My grandmother was more of a subliminal influence on my life than an overt one. As a kid I didn’t want to grow up to be a folksinger (I wanted to be Yoko Ono or Sigourney Weaver in Gorillas in the Mist), but I spent a lot of time around her, and around her music.
My parents had built a house in the woods down the road from my grandparents’ farmhouse, and my grandmother was always throwing music parties for musicians traveling through. Lots of whiskey and home-brew was consumed. Everyone in my family played an instrument, and my brother and I would fall asleep on the floor, surrounded by all that grassroots, reverberant, drunken music making.
We also traveled to folk festivals with my grandmother (and aunt and dad and uncle, who performed with her) in her blue and white touring van that she and my grandfather had converted into a camper. During the performances we would sleep in my aunt’s upright bass case (which was actually an old sleeping bag). There’s no doubt that music and the free-wheeling lifestyle of the artist seeped into my bones.
As for her songs—as a kid I thought they were pretty boring. I was much more into music you could shake your body to—southern songs, soul songs, the Beatles. In high school I got into country music—Hank Williams, Loretta Lynn, Patsy Cline—music that was over-the-top emotional, and I liked that. I didn’t want the reserved emotions of old New England folk ballads—I wanted heart and guts. Robert Olmstead, one of my favorite writers (and from New Hampshire), once said something like, “Southern writers come from porches of noise, New England writers from rooms of silence.” I think that’s so true, and I didn’t want, as a kid or a teenager, those rooms of silence. I wanted emotion and noise.
But something happened in my late twenties, early thirties. My grandmother died, for one thing, in her New England farmhouse, and the songs she sang seemed especially reverberant in those quiet rooms. Also, Ty and I moved back home and are again living through these long, quiet winters. They change you, these winters, and they change your sensibilities, too. These stories and melodies offer us a taproot into another time. They bring the quiet past right here into our home, and they do so by traveling through our fingers and our voices. It’s an eerie kind of embodiment thing happening, and I wouldn’t want to be making any other music just now.

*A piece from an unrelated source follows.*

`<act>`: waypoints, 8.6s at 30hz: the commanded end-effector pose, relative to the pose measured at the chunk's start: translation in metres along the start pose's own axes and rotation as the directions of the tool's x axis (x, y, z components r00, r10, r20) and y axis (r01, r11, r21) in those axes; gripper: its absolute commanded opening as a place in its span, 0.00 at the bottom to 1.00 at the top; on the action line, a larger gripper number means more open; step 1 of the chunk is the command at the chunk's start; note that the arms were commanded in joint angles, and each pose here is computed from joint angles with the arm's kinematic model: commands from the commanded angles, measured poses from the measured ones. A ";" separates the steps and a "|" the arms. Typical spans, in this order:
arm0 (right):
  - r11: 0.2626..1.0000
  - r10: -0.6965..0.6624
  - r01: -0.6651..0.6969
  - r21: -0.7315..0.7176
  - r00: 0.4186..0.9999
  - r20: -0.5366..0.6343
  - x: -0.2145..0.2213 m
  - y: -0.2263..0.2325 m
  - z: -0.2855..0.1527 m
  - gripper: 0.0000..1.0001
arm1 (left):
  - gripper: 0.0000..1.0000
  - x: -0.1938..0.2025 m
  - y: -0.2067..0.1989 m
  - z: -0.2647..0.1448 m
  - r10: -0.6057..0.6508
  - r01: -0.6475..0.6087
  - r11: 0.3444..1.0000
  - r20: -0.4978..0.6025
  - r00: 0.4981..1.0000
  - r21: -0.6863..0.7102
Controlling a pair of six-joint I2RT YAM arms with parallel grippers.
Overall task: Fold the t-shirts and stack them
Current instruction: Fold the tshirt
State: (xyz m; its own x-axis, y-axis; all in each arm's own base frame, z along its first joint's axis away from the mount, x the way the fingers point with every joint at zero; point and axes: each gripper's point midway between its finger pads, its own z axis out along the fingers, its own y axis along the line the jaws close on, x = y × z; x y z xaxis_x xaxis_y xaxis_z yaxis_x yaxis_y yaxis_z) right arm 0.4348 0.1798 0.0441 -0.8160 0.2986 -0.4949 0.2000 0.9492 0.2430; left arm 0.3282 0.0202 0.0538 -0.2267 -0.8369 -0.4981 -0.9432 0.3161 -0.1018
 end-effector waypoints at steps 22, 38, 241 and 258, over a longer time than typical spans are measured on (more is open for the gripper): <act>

How did you go about choosing the final twelve songs on the album? Were there any fascinating discoveries about the songs themselves or their backstories as you began listening, reading, and digging through the archives?
I sat down one day and started listening through my grandmother’s nine records in chronological order. I didn’t have any mission in mind, I just picked the songs that reverberated most with me, and which matched our sensibilities. I heard David Rawlings say something like, Gillian’s voice sounds lonely, so that’s what we write: lonely songs. And we had to do that, too: pick the songs that match our kind of haunted, lonely, sparse aesthetic. I knew I’d never be able to pull of a funny song or a drinking song or a bawdy number.
It was after I’d chosen them that the songs deepened and took on new lives. The Vermont Folklife Center houses all of my grandmother’s field recordings, and I started listening through all of those. “Mother’s in the Graveyard” my grandmother learned from “Hildreth Brown of Hancock, New Hampshire, who learned it from her aunt, Caroline Lewis Gordon, who had learned it from slaves on the Flint River Plantation in Georgia.” I was fascinated by the mystery of those notes—was Caroline Lewis Gordon black herself? Or a white song-catcher? So I listened to Caroline Lewis Gordon singing in the field recordings. She was at a nursing home in Brattleboro and sounded like she was about 95 years old. She was clearly white, and sang in a highly affected imitation of black singers. Hearing that recording didn’t answer much for me, but it brought the chain of that song’s survival to life.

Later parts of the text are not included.